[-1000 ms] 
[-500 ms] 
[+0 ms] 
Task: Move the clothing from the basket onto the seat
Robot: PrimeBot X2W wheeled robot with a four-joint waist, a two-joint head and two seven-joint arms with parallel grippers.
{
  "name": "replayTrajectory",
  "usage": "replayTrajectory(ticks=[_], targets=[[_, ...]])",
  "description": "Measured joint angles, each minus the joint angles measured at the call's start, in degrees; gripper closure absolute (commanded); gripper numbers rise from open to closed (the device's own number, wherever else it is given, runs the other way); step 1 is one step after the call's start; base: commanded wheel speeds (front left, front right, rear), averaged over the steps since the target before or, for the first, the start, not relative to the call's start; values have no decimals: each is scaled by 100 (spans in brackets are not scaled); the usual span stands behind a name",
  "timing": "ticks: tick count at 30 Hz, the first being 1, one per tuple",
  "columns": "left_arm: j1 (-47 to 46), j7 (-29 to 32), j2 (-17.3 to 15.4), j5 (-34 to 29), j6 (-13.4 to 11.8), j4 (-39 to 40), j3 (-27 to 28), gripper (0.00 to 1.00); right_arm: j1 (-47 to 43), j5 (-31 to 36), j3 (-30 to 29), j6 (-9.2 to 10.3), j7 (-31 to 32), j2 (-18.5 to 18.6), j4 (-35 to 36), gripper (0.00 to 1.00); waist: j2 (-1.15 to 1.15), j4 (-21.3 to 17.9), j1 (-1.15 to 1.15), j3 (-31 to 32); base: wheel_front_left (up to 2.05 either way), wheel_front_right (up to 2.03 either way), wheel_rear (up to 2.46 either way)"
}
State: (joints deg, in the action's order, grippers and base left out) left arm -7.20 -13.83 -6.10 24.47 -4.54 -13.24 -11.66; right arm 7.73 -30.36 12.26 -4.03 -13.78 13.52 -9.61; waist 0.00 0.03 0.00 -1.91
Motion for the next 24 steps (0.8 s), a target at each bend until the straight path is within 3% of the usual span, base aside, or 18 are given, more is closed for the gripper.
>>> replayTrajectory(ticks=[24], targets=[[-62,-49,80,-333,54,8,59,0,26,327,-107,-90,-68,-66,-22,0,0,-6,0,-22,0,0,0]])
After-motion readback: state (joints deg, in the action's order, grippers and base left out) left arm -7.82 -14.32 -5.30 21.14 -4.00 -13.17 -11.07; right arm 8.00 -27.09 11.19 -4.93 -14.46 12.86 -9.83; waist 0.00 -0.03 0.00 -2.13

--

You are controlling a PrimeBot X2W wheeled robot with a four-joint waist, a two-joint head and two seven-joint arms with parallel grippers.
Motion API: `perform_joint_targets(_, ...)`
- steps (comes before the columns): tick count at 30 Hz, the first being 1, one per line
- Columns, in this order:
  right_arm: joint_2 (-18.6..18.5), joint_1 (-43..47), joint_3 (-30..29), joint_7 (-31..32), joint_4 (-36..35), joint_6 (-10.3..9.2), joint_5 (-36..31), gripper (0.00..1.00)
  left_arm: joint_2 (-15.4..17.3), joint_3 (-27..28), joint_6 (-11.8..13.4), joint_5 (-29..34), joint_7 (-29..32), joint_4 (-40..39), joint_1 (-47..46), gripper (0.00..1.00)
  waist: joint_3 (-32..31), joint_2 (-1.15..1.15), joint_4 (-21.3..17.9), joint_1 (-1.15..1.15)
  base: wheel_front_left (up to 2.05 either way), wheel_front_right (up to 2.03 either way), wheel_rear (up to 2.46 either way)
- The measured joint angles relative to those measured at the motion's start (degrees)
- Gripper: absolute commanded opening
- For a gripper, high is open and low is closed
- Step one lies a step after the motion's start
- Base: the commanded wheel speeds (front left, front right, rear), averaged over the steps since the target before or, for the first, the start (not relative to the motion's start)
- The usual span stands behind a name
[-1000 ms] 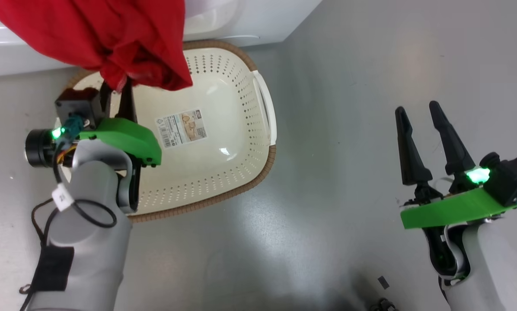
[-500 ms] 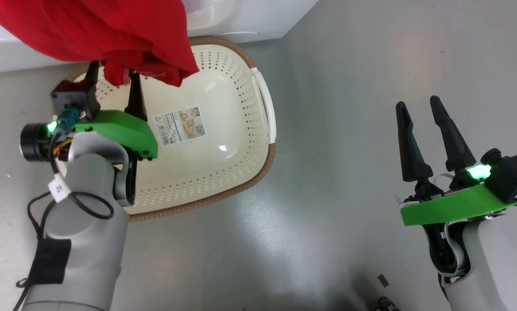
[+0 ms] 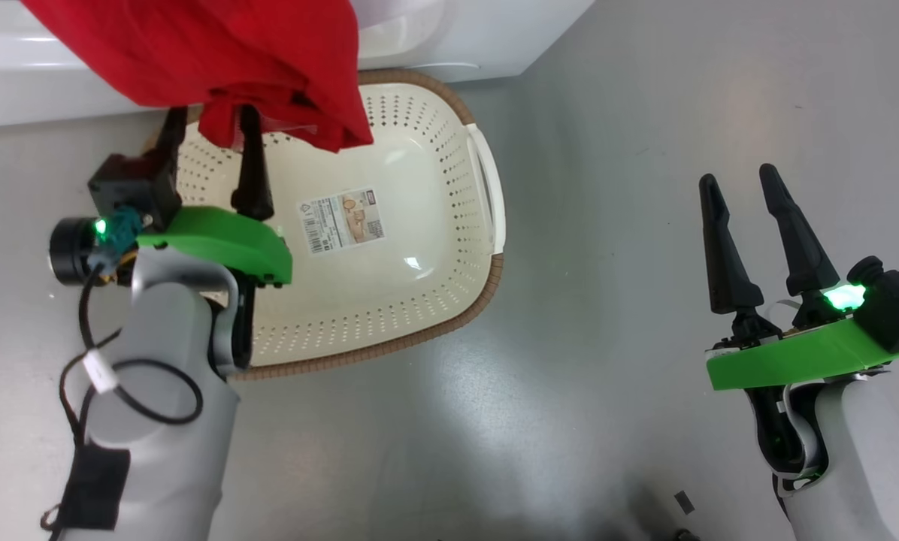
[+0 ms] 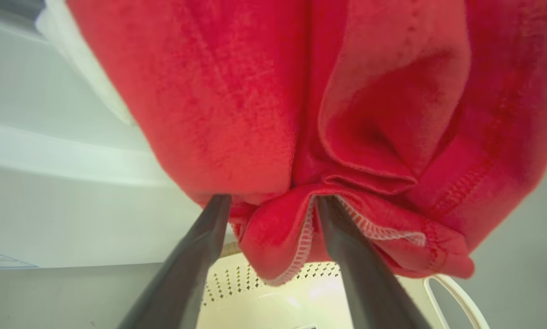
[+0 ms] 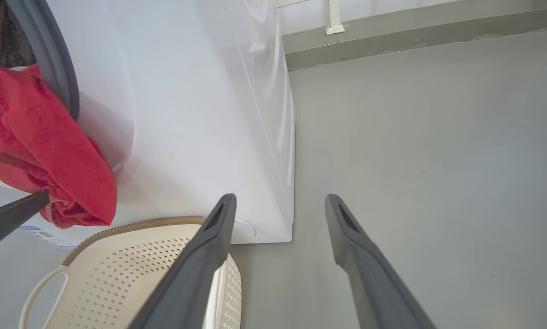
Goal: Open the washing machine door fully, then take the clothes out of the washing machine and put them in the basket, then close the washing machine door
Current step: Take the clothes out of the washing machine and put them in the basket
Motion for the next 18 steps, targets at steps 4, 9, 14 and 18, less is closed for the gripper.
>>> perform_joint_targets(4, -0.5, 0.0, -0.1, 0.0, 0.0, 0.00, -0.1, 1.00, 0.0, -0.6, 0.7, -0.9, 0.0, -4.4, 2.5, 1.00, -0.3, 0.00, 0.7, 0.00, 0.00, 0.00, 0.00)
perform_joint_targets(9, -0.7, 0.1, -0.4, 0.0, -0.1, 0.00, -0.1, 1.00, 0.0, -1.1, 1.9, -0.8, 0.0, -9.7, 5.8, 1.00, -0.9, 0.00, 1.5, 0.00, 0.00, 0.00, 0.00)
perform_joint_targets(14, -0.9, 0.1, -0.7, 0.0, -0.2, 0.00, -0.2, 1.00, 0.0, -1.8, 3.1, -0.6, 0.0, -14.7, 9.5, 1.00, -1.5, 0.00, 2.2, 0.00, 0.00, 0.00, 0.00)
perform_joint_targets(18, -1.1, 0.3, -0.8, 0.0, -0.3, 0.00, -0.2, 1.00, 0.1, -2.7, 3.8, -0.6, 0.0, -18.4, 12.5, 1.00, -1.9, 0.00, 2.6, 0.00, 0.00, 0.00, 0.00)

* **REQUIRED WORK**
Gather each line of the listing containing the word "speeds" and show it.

* **SOLUTION TO THIS EXERCISE**
  "description": "Measured joint angles, each minus the joint angles measured at the call's start, in degrees; gripper closure absolute (commanded); gripper numbers rise from open to closed (the device's own number, wherever else it is given, runs the other way); step 1 is one step after the call's start; base: commanded wheel speeds (front left, front right, rear), averaged over the steps since the target before or, for the first, the start, not relative to the call's start; values have no decimals: each is scaled by 100 (spans in brackets are not scaled); the usual span stands behind a name",
- Base: the commanded wheel speeds (front left, front right, rear), averaged over the steps since the target before or, for the first, the start (not relative to the motion's start)

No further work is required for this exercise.